The commissioners heard a report from MedPAC staff about a specific type of ACO within Medicare, known as the Medicare Shared Savings Program. Under that program, ACOs that achieve a cost of care below a defined benchmark are able to reap a share of the savings.
The commission staff found that spending on ACO beneficiaries was about 1.2% below the benchmarks set in 2017; shared savings payments amounted to about 0.8% of benchmarks. The staff also compared the growth in spending for beneficiaries assigned to ACOs to spending growth for other Medicare beneficiaries, and found gross savings of 1.1% to 1.2% of Medicare spending from 2013 to 2015, after adjustments in spending for changes in risk scores.
However, the staff also uncovered some differences among ACO patients. For one thing, beneficiaries who either switched into or switched out of an ACO ended up costing Medicare more money. Beneficiaries who switched ACOs in 2013, 2014, or 2015 had 1.2% higher spending growth compared with the average in the Medicare marketplace, while those first assigned to a newly formed ACO in 2016 had spending growth that was 2.1% higher. And those who were assigned to an existing ACO in 2016 had 16% higher spending growth.
In addition, while beneficiaries assigned to the same ACO from 2013 to 2016 had spending growth rates 10% below the average in the market, those who stayed in the same ACO from 2013 to 2015 but left in 2016 had spending growth rates 13.8% higher than average, noted Jeff Stensland, PhD, a principal policy analyst at MedPAC.
“These beneficiaries had the benefit of care coordination the ACO provided [those first 3 years], but something happened in 2016: most likely they changed physicians they saw, possibly due to a change in health status,” said Stensland. “This tells us there’s an association between changes in assignment and changes in spending. For example, a beneficiary may fall ill and start to use a new set of physicians.”
Another thing complicating the study results is the way the patients were assigned to the ACO. Patients are generally assigned to an ACO if they have gotten primary care services from a physician in that ACO, although if they don’t have a lot of primary care services initially, they can be assigned based on having had a service from a specialty physician in the organization. The question then becomes when the patients are considered members of the ACO.
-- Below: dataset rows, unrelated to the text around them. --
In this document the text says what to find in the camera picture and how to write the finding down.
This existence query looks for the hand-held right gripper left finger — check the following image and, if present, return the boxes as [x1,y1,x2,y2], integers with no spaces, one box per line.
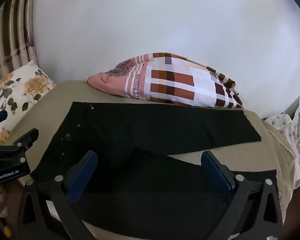
[16,150,98,240]

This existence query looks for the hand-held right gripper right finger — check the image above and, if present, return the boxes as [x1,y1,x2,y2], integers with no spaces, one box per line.
[201,150,283,240]

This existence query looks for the black pants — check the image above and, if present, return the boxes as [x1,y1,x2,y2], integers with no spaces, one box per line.
[30,101,278,240]

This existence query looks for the floral cream pillow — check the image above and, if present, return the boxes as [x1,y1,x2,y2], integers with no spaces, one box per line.
[0,60,57,147]

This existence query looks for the beige textured bed cover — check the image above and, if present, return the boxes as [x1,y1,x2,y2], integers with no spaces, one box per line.
[7,80,297,240]

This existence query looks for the striped beige curtain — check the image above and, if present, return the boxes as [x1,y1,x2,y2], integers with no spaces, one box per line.
[0,0,40,80]

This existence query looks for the white dotted cloth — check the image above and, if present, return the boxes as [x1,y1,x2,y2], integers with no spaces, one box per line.
[262,95,300,191]

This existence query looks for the pink patterned cloth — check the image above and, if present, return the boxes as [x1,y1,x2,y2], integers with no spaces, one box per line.
[86,52,243,109]
Some patients are “retrospectively” assigned — that is, the ACO is held responsible for the patient’s health costs in the same year they join the ACO, but the ACO doesn’t find out that the patient was assigned to them until the end of that year — while others are “prospectively” assigned, in which case the ACO is responsible for spending on the patient in the year after they are assigned to the ACO. The prospective assignment method has several benefits, since the ACO physician will have seen the patient already and the ACO will know at the beginning of each year which patients they’re responsible for.
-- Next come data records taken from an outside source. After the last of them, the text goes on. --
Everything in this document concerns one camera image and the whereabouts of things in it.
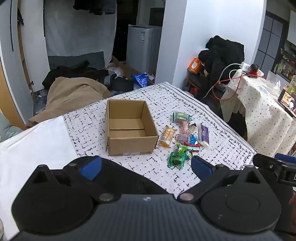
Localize white plastic bag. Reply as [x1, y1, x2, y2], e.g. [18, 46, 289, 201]
[109, 66, 125, 78]

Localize white power strip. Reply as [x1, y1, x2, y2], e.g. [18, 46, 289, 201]
[240, 61, 264, 77]

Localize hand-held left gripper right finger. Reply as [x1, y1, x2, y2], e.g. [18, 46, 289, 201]
[177, 155, 263, 202]

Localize blue foil bag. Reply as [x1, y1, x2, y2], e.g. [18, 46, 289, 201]
[130, 73, 148, 88]

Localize grey hanging sheet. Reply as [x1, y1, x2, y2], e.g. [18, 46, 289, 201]
[43, 0, 117, 70]

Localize white washing machine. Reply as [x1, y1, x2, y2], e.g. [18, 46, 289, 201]
[126, 24, 162, 76]

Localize green round biscuit packet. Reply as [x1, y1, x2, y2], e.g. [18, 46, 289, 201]
[172, 111, 190, 123]

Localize dotted cream tablecloth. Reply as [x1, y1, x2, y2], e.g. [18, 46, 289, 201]
[220, 70, 296, 158]

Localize dark hanging clothes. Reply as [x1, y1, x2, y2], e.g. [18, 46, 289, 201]
[73, 0, 117, 14]

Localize white wardrobe with wooden edge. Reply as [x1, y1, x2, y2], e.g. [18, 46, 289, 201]
[0, 0, 50, 130]

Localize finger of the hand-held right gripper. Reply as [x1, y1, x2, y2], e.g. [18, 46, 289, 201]
[253, 153, 286, 173]
[275, 153, 296, 163]

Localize dark clothes heap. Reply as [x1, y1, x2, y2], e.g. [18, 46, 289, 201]
[42, 61, 134, 92]

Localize tan coat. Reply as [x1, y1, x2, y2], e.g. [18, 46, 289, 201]
[25, 76, 111, 128]

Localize dark grid glass door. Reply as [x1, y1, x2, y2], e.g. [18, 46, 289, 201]
[257, 10, 289, 72]

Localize red black gadget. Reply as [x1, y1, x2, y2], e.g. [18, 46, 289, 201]
[247, 63, 259, 78]

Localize phone with lit screen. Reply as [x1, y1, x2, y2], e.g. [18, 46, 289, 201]
[277, 89, 296, 117]

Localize light green garment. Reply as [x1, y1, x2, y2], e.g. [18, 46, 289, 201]
[0, 111, 23, 143]

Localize purple white snack bar packet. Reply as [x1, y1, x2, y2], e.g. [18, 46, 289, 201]
[199, 124, 210, 149]

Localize cluttered shelf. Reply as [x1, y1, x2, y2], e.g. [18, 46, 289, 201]
[273, 42, 296, 81]

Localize white cable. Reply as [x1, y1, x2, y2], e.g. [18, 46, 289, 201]
[229, 69, 243, 91]
[205, 62, 243, 98]

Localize brown cardboard box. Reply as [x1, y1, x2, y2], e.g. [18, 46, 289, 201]
[105, 99, 159, 157]

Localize black clothes pile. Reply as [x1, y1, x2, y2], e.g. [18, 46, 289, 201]
[198, 35, 245, 75]

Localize white black patterned bed sheet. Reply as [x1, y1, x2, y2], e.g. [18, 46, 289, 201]
[62, 82, 258, 200]

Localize orange cracker packet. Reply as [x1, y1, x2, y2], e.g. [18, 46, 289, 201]
[157, 125, 174, 148]

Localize plain white cloth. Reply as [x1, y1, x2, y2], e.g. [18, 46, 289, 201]
[0, 115, 80, 240]

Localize open floor cardboard box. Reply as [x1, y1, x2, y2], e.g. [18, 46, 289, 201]
[112, 56, 154, 85]

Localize orange tissue box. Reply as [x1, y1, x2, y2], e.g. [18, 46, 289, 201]
[188, 58, 202, 74]

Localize red cable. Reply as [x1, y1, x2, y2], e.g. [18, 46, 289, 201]
[206, 70, 249, 101]

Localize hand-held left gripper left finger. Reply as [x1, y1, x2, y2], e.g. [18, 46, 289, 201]
[30, 156, 121, 202]

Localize purple round pastry packet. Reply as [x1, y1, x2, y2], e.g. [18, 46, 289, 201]
[174, 133, 190, 143]
Commission member Brian DeBusk, PhD, of DeRoyal Industries in Powell, Tennessee, said that retrospective attribution seemed to be “one of the serious flaws” with the ACO program. “It seems like prospective attribution solves a lot of those problems,” he said.
Commissioner Dana Gelb Safran, ScD, of BlueCross BlueShield of Massachusetts, said her organization uses a “concurrent assignment” method for its own ACOs. “[The ACO] knows all through the year who [the plan] thinks is attributed to them, but at the end of the year we ‘settle up’ on who is manifest as their patient, because of all the switching that happens,” she said.
Commissioner Bruce Pyenson, of Milliman in New York City, expressed some reservations about ACOs. “This work identifies one of the prevailing myths of population health that many hoped would be realized with the ACO movement — that if somehow we engaged physicians and patients better and got them into the system consistently, we’d be able to bring magic of better care to them and they’d be healthier and less expensive,” he said.
“We often attempt to blame the patient — if patients were only more compliant, or only indentured servants and didn’t move around, but the reality is that it is not the patient who decides on unnecessary surgery and admissions, and excessive stay in a [skilled nursing facility] and that sort of thing,” he continued. “We’re up against a failure to take the kind of steps [effective in the short term] at saving money.”
But Pyenson explained that incentives are not aligned to make that happen. “Hence we’re in this awkward situation of a program that seemed so promising but is disappointing,” he said. “There is a potential for things to change here — the ability to direct care more strongly, I think, would be a very important tool to get at underlying potential savings in the short term.”
DeBusk suggested that Medicare may have to do more to engage beneficiaries in the ACO process, perhaps a surcharge for people who insist on “unmanaged care.”
“At some point, we have to recognize that people who insist in not participating in any of the choices in front of them are costing the system money,” he said.